The recent Retrofirst campaign, promoted by the Architects Journal, aims to convince architects, developers and local planning authorities that the decision to demolish an existing building should be their last and not first choice.
The broad aims of the Retrofirst campaign therefore is to promote the imaginative reuse of existing buildings and reclaimed materials, and also push for a wider change to the current planning law, to legally require architects and developers to seriously assess retrofitting buildings first, before demolition.
It takes, however, seven years to train to become an architect and although many choose the profession for wider social reasons, many also choose to take this long and expensive route so as to be able to create new exciting and beautiful new buildings too.
If we decide to keep, upgrade and extend most of our existing buildings, what will be left for architects to do? Apart from adding an extension here or there and choosing the colour of the wallpaper?
A possible solution to this neutered future is to maintain and encourage the verve of the art of architecture, by offering architects and developers an aesthetic free hand, if they propose to keep and reuse an existing building over demolishing it.
This would have the effect of both lowering carbon emissions, whilst also ensuring that our cities are not preserved in aspic but continue to evolve, by encouraging new forms of architectural expression, whilst also saving the planet.
A local example of the partial demolition and extension of an existing building is Yorkton Workshops off Hackney Road, a recently completed project by Cassion Castle architects in collaboration with their client, the industrial design company Pearson Lloyd.

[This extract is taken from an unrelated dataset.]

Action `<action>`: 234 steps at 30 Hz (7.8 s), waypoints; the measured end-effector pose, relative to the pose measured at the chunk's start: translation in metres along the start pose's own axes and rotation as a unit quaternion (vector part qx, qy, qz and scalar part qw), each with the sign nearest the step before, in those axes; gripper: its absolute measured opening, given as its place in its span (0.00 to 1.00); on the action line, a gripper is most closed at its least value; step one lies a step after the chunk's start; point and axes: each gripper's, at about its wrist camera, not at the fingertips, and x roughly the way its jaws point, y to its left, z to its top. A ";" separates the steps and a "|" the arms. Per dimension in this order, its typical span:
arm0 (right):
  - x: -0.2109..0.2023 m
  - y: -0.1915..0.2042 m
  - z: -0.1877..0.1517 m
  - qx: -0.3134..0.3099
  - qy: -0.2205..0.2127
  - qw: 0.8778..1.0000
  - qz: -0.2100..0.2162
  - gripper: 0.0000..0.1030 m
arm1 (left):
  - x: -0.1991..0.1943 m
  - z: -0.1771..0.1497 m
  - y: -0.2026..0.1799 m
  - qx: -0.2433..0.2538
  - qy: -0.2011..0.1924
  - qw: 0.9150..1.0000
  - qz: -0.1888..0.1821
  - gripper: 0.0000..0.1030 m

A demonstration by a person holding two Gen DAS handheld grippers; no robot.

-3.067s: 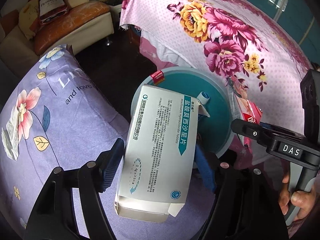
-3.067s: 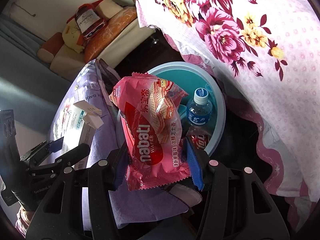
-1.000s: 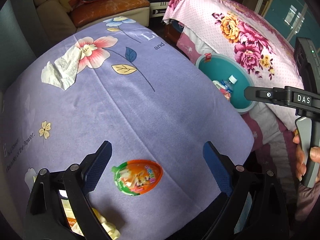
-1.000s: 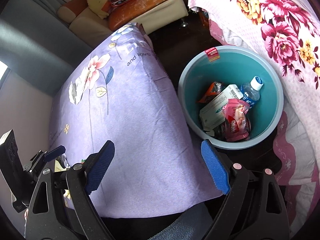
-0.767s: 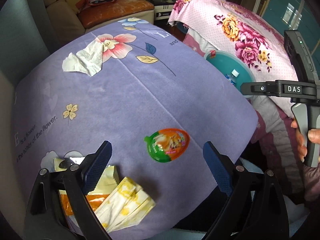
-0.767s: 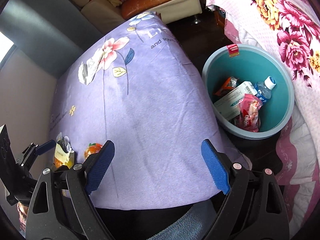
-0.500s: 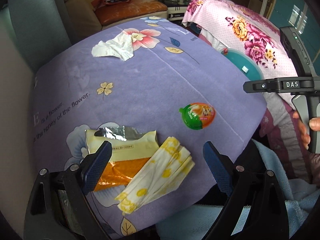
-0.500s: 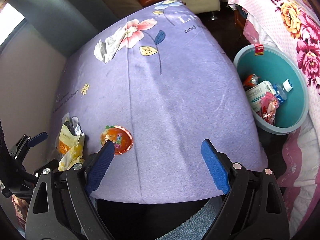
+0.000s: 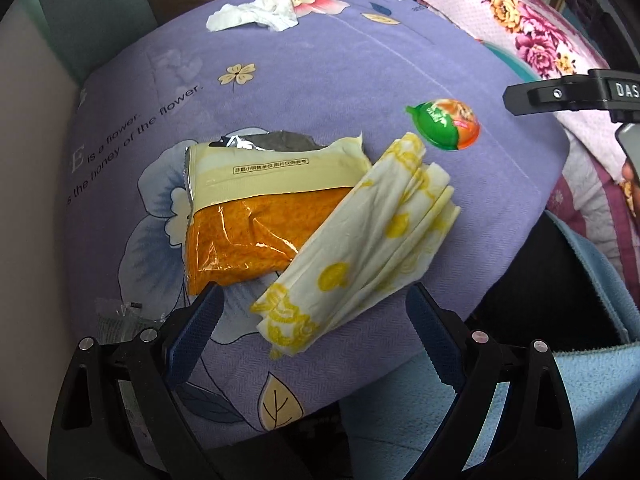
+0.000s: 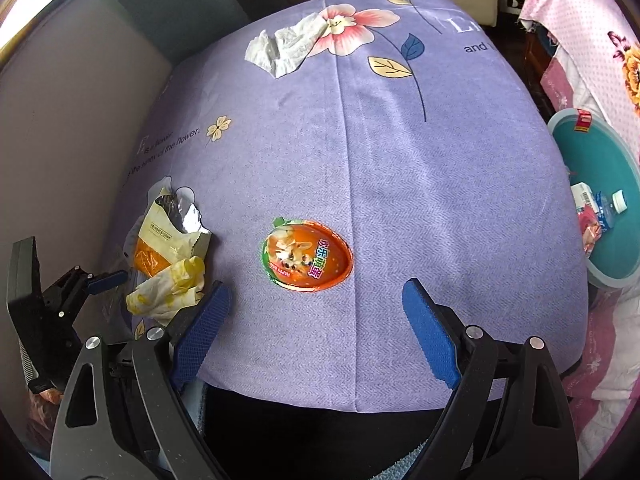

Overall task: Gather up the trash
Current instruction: 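Move both tools back over the bed toward the orange candy packet and yellow tissue, then grasp the yellow-patterned tissue with the left tool while the right tool grasps the orange candy packet, then carry both items over the wastebasket and open both tools to drop them, then return to the bed and grasp the orange snack bag with the left tool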

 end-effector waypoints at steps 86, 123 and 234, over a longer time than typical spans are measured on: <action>-0.023 -0.101 0.011 0.063 -0.088 0.994 0.019 0.58 | 0.044 0.114 -0.061 -0.067 -0.021 0.997 0.019 0.08; -0.126 -0.310 -0.008 0.237 -0.204 0.948 -0.053 0.58 | 0.057 0.270 -0.300 0.081 -0.044 0.992 -0.084 0.09; 0.150 0.057 0.278 -0.103 0.035 0.991 -0.078 0.81 | 0.067 0.165 0.172 -0.350 -0.068 0.933 0.052 0.62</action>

The design ethos of the project is to keep elements of the original building.
In the words of Tom Lloyd: “The ambition was to express the old and new in as honest a fashion as possible as we wanted to maintain the sense that we are working in workshops, as this was the original function of the buildings.”

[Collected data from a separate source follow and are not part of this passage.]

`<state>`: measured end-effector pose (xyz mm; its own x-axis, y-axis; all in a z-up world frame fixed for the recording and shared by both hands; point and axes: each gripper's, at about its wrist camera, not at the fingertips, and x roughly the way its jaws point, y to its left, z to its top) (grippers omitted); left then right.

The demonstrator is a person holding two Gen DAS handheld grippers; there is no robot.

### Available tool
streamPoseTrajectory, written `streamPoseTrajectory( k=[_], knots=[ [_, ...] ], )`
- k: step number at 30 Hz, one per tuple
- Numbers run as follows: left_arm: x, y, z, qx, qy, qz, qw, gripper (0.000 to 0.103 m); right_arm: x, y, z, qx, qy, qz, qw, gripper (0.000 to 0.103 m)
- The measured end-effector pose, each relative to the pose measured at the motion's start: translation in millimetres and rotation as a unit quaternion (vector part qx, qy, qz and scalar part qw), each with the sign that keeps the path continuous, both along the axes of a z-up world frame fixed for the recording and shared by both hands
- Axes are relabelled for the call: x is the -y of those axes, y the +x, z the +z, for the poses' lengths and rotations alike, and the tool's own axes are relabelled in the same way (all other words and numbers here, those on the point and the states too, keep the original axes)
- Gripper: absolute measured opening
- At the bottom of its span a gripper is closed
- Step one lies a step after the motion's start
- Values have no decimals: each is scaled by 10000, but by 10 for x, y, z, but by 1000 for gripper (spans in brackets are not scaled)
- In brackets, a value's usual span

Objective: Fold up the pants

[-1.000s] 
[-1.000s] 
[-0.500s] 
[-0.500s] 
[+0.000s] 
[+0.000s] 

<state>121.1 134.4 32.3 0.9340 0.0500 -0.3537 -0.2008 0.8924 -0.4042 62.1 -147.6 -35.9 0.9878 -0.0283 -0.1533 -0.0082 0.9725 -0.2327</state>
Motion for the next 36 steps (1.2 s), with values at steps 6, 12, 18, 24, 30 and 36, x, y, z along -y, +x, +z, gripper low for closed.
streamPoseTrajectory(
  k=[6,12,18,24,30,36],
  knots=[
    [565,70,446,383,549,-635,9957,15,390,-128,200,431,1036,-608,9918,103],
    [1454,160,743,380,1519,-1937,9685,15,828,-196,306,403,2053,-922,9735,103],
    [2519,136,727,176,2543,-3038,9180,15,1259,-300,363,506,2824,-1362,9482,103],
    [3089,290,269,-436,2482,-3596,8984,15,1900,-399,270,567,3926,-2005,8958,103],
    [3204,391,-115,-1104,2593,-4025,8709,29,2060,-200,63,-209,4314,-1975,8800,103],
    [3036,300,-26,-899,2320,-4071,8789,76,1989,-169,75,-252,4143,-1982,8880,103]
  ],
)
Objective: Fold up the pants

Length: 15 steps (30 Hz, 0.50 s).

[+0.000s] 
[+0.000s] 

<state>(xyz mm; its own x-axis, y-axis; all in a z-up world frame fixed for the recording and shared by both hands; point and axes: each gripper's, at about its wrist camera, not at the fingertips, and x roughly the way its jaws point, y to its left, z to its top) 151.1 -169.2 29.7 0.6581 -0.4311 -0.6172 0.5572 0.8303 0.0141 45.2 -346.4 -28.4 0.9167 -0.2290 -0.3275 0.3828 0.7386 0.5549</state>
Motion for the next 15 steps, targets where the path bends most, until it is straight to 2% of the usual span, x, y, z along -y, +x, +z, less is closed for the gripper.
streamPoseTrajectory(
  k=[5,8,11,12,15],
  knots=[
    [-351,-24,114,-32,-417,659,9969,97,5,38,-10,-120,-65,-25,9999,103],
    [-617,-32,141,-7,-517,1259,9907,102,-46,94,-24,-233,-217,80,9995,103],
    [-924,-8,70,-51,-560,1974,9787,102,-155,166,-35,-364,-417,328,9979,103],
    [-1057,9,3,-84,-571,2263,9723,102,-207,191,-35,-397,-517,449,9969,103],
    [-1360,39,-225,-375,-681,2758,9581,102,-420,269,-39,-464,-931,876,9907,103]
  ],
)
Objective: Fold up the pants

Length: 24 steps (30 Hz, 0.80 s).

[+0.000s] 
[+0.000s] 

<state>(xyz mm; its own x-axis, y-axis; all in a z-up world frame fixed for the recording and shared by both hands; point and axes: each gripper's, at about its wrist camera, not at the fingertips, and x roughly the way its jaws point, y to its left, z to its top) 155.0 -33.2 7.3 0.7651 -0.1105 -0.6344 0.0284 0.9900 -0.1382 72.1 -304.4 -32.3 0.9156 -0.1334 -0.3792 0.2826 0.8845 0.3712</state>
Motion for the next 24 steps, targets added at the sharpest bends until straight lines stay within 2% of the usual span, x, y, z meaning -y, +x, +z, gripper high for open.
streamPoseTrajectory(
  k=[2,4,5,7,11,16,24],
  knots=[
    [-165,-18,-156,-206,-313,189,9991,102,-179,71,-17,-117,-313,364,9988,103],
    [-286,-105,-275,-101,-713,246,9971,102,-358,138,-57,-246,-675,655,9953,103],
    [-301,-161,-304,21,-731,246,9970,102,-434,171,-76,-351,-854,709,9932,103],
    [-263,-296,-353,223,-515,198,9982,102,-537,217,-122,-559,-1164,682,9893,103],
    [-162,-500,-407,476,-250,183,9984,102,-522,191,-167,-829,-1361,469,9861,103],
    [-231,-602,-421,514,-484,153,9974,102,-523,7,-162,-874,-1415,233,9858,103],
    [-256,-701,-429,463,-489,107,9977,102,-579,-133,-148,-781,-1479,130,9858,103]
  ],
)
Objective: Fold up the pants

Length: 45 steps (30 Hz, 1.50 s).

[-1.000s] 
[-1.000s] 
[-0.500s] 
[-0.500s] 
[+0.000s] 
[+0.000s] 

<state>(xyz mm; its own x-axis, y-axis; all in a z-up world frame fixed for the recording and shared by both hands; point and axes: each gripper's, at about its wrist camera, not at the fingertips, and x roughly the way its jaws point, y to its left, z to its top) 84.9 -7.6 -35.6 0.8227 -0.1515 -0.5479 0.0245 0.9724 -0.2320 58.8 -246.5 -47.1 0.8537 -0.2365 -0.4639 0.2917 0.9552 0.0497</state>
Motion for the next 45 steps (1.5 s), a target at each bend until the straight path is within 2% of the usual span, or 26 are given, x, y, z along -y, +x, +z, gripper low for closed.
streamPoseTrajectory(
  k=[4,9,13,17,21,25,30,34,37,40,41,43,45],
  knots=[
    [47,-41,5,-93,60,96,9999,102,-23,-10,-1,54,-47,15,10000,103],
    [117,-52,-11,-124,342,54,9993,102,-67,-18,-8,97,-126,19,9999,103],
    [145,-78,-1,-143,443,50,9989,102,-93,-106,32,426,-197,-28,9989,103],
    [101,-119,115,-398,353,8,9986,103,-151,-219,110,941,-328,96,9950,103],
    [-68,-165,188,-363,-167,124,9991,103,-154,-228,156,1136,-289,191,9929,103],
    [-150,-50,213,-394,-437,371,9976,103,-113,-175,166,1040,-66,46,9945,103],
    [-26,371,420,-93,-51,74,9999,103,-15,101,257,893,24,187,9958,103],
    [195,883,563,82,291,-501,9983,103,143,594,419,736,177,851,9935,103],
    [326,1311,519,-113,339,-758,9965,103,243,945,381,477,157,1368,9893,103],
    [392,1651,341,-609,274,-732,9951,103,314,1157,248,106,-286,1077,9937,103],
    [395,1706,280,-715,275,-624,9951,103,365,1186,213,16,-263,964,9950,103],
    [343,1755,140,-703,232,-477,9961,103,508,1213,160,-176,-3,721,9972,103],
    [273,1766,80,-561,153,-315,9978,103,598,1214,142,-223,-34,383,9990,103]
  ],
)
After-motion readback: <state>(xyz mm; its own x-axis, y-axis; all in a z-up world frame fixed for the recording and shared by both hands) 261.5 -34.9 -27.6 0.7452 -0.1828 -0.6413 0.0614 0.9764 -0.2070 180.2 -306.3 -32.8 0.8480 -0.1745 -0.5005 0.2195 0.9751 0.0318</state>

Aesthetically the Yorkton Workshop project includes then a quasi-archaeological approach to the former building, as here and there the users will come across a variety of retained elements, from an expressive partially painted and burnt brick wall, remnants of the former steel roof structure and new areas of brick infill inserted into the existing walls, without any pretence to hide new from old.
In contrast, the new parts of the project are designed in a spartan, neo-brutalist, tough geometric manner, that make no attempt to prettify or hide the simple fact this this is a place of work.
Yorkton Workshop is a thought-provoking project, that shows how architects can rise to the challenge of reusing old buildings, without comprising the art of architecture.